* [What the exercise asks] In your copy, leave out the pictures; write out all the data exactly.

* [Dataset extract]
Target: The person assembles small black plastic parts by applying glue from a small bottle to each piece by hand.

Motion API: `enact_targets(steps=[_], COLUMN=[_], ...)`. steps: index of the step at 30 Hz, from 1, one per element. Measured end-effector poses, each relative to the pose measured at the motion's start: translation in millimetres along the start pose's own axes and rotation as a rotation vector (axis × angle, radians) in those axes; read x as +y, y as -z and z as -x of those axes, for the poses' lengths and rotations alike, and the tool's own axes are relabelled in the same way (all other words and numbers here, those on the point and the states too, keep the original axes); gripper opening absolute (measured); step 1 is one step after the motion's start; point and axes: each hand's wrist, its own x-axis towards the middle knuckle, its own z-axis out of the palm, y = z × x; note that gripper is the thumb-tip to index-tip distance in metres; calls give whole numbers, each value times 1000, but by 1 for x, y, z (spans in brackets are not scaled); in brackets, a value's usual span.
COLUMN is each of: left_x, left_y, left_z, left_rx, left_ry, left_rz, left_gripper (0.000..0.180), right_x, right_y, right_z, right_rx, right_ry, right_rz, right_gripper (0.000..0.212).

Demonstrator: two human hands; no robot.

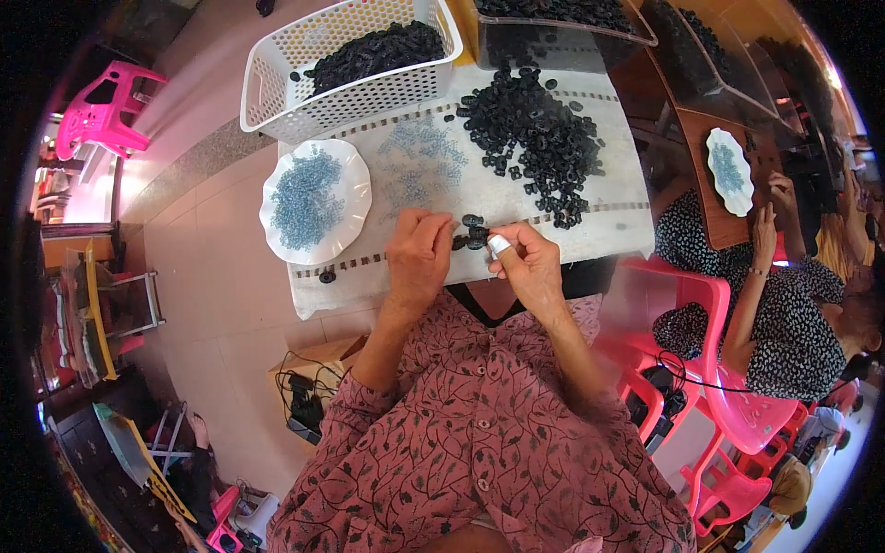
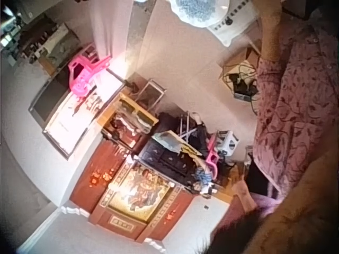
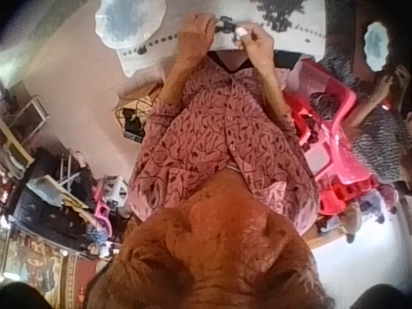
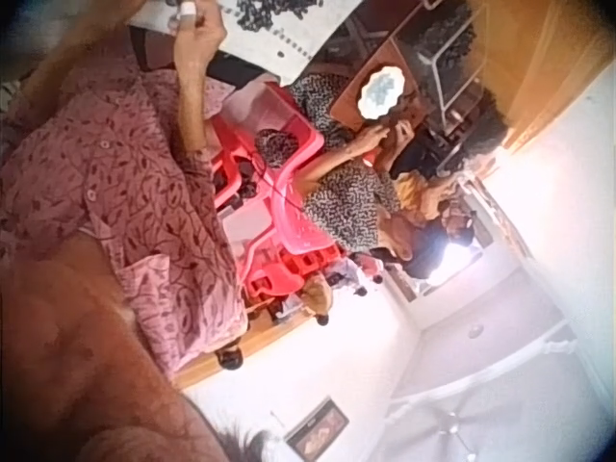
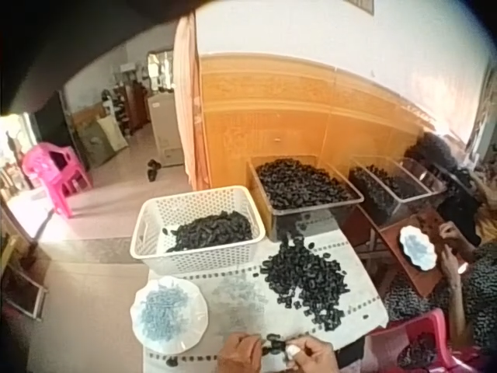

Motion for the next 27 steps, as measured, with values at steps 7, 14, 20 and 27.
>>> enact_targets(steps=[7, 14, 20, 27], left_x=[-11, -13, -9, -9], left_y=[-14, -19, -18, -11], left_z=[-19, -20, -18, -14], left_rx=[-150, -179, -82, -13], left_ry=[8, -8, -20, -8], left_rz=[-283, -347, -204, -38], left_gripper=[6, 6, 4, 11], right_x=[-6, -14, -22, -29], right_y=[-6, 2, 12, 7], right_z=[-1, -18, -62, -86], right_rx=[16, 118, 280, 194], right_ry=[74, 374, 632, 577], right_rz=[111, 406, 799, 1028], right_gripper=[6, 7, 24, 34])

* [Result of the exercise]
Target: The person assembles small black plastic parts by applying glue from a small bottle to each piece by hand.

Motion API: `enact_targets(steps=[_], COLUMN=[_], ...)`. steps: index of the step at 30 Hz, from 1, one per element. Measured end-effector poses, each relative to the pose measured at the motion's start: translation in millimetres along the start pose's own axes and rotation as a rotation vector (axis × angle, radians) in those axes; read x as +y, y as -z and z as -x of those axes, for the poses' lengths and rotations alike, and the tool's own axes are relabelled in the same way (all other words and numbers here, those on the point and the states too, keep the original axes); gripper opening absolute (measured); step 1 is one step after the motion's start; point and axes: each hand's wrist, its own x-axis towards the middle knuckle, its own z-axis out of the palm, y = z × x; note that gripper is the thumb-tip to index-tip distance in metres; calls give whole numbers, each value times 1000, but by 1 for x, y, z (spans in brackets are not scaled); in brackets, a value's usual span.
COLUMN is each of: left_x, left_y, left_z, left_rx, left_ry, left_rz, left_gripper (0.000..0.180), right_x, right_y, right_z, right_rx, right_ry, right_rz, right_gripper (0.000..0.212).

Demonstrator: two human hands; no robot.


Motion for the next 27 steps, as measured, with values at steps 7, 14, 20 and 27.
>>> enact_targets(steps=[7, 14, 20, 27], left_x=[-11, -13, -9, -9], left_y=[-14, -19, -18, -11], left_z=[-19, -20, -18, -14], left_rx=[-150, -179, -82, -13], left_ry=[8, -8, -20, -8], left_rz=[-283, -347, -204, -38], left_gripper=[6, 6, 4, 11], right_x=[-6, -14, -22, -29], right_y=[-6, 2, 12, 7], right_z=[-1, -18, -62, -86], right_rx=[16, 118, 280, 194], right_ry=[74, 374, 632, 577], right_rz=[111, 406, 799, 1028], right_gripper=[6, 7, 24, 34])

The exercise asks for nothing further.